_Directions_: Exactness is required throughout. Return every record once more.

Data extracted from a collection
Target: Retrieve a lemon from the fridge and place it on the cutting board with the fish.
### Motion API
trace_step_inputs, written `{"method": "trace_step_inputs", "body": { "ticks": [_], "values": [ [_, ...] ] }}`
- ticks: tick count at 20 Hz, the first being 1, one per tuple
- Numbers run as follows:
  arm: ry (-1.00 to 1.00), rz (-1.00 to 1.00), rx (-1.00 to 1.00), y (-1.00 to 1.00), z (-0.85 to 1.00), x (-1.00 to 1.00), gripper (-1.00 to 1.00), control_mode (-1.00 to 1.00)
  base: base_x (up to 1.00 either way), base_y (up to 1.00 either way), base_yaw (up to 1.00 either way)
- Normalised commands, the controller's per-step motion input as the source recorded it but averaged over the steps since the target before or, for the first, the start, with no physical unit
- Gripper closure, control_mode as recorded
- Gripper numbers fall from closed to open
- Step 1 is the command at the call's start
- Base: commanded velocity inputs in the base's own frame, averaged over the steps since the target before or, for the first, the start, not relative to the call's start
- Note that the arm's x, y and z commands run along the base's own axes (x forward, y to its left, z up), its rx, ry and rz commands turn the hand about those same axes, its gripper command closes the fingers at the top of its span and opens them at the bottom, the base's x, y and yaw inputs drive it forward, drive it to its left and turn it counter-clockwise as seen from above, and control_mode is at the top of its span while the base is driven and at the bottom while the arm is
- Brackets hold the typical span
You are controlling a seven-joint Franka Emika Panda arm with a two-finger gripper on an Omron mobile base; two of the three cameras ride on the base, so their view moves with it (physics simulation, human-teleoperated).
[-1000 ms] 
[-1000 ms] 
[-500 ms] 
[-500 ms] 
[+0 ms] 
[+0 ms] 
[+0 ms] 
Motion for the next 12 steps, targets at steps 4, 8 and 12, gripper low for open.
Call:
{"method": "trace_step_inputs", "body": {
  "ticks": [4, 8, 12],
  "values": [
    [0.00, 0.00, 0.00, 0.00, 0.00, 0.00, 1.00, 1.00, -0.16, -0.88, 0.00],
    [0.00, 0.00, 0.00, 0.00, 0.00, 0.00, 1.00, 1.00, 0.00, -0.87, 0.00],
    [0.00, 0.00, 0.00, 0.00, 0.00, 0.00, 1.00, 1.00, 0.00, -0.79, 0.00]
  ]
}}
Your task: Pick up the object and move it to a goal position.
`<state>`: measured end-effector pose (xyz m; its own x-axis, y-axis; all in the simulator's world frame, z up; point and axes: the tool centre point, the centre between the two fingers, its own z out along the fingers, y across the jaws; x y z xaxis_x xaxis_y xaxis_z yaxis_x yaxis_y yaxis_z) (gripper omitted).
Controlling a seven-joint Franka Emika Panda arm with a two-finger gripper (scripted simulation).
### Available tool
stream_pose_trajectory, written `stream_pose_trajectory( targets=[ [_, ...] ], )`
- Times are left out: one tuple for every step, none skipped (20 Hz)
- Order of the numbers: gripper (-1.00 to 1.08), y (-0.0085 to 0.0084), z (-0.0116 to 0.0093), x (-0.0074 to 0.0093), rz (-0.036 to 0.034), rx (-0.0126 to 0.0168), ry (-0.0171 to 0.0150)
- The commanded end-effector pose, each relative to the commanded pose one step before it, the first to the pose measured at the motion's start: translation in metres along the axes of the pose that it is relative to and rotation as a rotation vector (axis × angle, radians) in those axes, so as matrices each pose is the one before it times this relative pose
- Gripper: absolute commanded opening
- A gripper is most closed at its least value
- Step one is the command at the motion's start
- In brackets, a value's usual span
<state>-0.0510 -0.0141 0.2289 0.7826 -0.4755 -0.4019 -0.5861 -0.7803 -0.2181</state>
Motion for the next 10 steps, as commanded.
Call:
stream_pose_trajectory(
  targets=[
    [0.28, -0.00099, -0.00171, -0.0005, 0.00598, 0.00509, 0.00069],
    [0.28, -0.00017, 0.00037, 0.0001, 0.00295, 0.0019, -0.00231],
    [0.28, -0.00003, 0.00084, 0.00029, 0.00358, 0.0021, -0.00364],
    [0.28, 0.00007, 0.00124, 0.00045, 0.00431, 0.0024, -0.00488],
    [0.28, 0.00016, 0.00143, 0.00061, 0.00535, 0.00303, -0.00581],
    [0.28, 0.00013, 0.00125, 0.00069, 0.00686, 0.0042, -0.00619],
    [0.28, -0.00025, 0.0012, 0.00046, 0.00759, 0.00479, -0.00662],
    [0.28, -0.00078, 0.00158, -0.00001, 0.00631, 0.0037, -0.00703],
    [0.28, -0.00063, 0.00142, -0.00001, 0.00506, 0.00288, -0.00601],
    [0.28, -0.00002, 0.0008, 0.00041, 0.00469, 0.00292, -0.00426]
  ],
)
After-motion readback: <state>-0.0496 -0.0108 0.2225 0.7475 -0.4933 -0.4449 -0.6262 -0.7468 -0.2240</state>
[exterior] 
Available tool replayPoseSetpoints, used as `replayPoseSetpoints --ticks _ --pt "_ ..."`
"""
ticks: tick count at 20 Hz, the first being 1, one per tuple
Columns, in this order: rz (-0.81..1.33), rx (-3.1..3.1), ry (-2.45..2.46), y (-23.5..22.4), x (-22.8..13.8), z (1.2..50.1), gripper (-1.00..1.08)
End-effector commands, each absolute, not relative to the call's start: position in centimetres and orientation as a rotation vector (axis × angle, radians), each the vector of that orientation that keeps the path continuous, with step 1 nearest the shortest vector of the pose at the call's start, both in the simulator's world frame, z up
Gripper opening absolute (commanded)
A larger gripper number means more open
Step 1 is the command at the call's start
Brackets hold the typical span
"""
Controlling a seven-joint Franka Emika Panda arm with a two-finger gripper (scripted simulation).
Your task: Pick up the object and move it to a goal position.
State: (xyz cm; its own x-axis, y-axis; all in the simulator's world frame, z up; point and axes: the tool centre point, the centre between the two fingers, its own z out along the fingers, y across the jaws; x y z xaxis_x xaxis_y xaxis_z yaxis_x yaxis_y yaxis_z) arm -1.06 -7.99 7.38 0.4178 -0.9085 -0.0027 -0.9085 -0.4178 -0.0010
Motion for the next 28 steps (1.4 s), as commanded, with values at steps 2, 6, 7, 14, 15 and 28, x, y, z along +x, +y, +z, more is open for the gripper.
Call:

_Answer space_:
Target: Retrieve a lemon from the fridge and place it on the cutting board with the fish.
### Motion API
trace_step_inputs, written `{"method": "trace_step_inputs", "body": { "ticks": [_], "values": [ [_, ...] ] }}`
- ticks: tick count at 20 Hz, the first being 1, one per tuple
- Numbers run as follows:
  arm: ry (-1.00 to 1.00), rz (-1.00 to 1.00), rx (-1.00 to 1.00), y (-1.00 to 1.00), z (-0.85 to 1.00), x (-1.00 to 1.00), gripper (-1.00 to 1.00), control_mode (-1.00 to 1.00)
  base: base_x (up to 1.00 either way), base_y (up to 1.00 either way), base_yaw (up to 1.00 either way)
- Normalised commands, the controller's per-step motion input as the source recorded it but averaged over the steps since the target before or, for the first, the start, with no physical unit
- Gripper closure, control_mode as recorded
- Gripper numbers fall from closed to open
- Step 1 is the command at the call's start
- Base: commanded velocity inputs in the base's own frame, averaged over the steps since the target before or, for the first, the start, not relative to the call's start
- Note that the arm's x, y and z commands run along the base's own axes (x forward, y to its left, z up), its rx, ry and rz commands turn the hand about those same axes, its gripper command closes the fingers at the top of its span and opens them at the bottom, the base's x, y and yaw inputs drive it forward, drive it to its left and turn it counter-clockwise as seen from above, and control_mode is at the top of its span while the base is driven and at the bottom while the arm is
- Brackets hold the typical span
You are controlling a seven-joint Franka Emika Panda arm with a two-finger gripper on an Omron mobile base; two of the three cameras ride on the base, so their view moves with it (physics simulation, human-teleoperated).
[-1000 ms] 
[-1000 ms] 
[-500 ms] 
[-500 ms] 
[+0 ms] 
[+0 ms] 
[+0 ms] 
Motion for the next 12 steps, targets at steps 4, 8 and 12, gripper low for open.
Call:
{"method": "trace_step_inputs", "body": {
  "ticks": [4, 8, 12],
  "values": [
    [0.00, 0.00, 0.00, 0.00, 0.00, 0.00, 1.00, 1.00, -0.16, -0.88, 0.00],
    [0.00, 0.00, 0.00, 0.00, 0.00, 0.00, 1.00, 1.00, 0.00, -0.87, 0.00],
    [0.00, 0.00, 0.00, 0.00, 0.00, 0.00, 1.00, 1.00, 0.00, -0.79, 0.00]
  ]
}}
Your task: Pick up the object and move it to a goal position.
`<state>`: measured end-effector pose (xyz m; its own x-axis, y-axis; all in the simulator's world frame, z up; point and axes: the tool centre point, the centre between the two fingers, its own z out along the fingers, y across the jaws; x y z xaxis_x xaxis_y xaxis_z yaxis_x yaxis_y yaxis_z) (gripper omitted).
Controlling a seven-joint Franka Emika Panda arm with a two-finger gripper (scripted simulation).
### Available tool
stream_pose_trajectory, written `stream_pose_trajectory( targets=[ [_, ...] ], )`
- Times are left out: one tuple for every step, none skipped (20 Hz)
- Order of the numbers: gripper (-1.00 to 1.08), y (-0.0085 to 0.0084), z (-0.0116 to 0.0093), x (-0.0074 to 0.0093), rz (-0.036 to 0.034), rx (-0.0126 to 0.0168), ry (-0.0171 to 0.0150)
- The commanded end-effector pose, each relative to the commanded pose one step before it, the first to the pose measured at the motion's start: translation in metres along the axes of the pose that it is relative to and rotation as a rotation vector (axis × angle, radians) in those axes, so as matrices each pose is the one before it times this relative pose
- Gripper: absolute commanded opening
- A gripper is most closed at its least value
- Step one is the command at the motion's start
- In brackets, a value's usual span
<state>-0.0510 -0.0141 0.2289 0.7826 -0.4755 -0.4019 -0.5861 -0.7803 -0.2181</state>
Motion for the next 10 steps, as commanded.
Call:
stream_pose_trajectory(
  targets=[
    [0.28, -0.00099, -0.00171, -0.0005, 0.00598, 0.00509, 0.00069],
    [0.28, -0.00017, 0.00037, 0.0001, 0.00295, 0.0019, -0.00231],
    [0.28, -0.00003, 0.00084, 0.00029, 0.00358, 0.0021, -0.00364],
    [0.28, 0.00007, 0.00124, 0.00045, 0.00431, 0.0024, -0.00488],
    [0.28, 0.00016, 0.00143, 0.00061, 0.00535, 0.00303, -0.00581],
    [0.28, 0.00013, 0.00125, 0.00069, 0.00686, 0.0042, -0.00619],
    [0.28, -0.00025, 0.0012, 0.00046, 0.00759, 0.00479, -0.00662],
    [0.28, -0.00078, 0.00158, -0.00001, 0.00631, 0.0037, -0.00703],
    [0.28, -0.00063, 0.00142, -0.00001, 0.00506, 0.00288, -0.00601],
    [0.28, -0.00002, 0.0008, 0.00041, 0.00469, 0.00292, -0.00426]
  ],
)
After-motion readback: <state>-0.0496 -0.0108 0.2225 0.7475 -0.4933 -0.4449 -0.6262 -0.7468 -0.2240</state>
[exterior] 
Available tool replayPoseSetpoints, used as `replayPoseSetpoints --ticks _ --pt "_ ..."`
"""
ticks: tick count at 20 Hz, the first being 1, one per tuple
Columns, in this order: rz (-0.81..1.33), rx (-3.1..3.1), ry (-2.45..2.46), y (-23.5..22.4), x (-22.8..13.8), z (1.2..50.1), gripper (-1.00..1.08)
End-effector commands, each absolute, not relative to the call's start: position in centimetres and orientation as a rotation vector (axis × angle, radians), each the vector of that orientation that keeps the path continuous, with step 1 nearest the shortest vector of the pose at the call's start, both in the simulator's world frame, z up
Gripper opening absolute (commanded)
A larger gripper number means more open
Step 1 is the command at the call's start
Brackets hold the typical span
"""
Controlling a seven-joint Franka Emika Panda arm with a two-finger gripper (scripted simulation).
Your task: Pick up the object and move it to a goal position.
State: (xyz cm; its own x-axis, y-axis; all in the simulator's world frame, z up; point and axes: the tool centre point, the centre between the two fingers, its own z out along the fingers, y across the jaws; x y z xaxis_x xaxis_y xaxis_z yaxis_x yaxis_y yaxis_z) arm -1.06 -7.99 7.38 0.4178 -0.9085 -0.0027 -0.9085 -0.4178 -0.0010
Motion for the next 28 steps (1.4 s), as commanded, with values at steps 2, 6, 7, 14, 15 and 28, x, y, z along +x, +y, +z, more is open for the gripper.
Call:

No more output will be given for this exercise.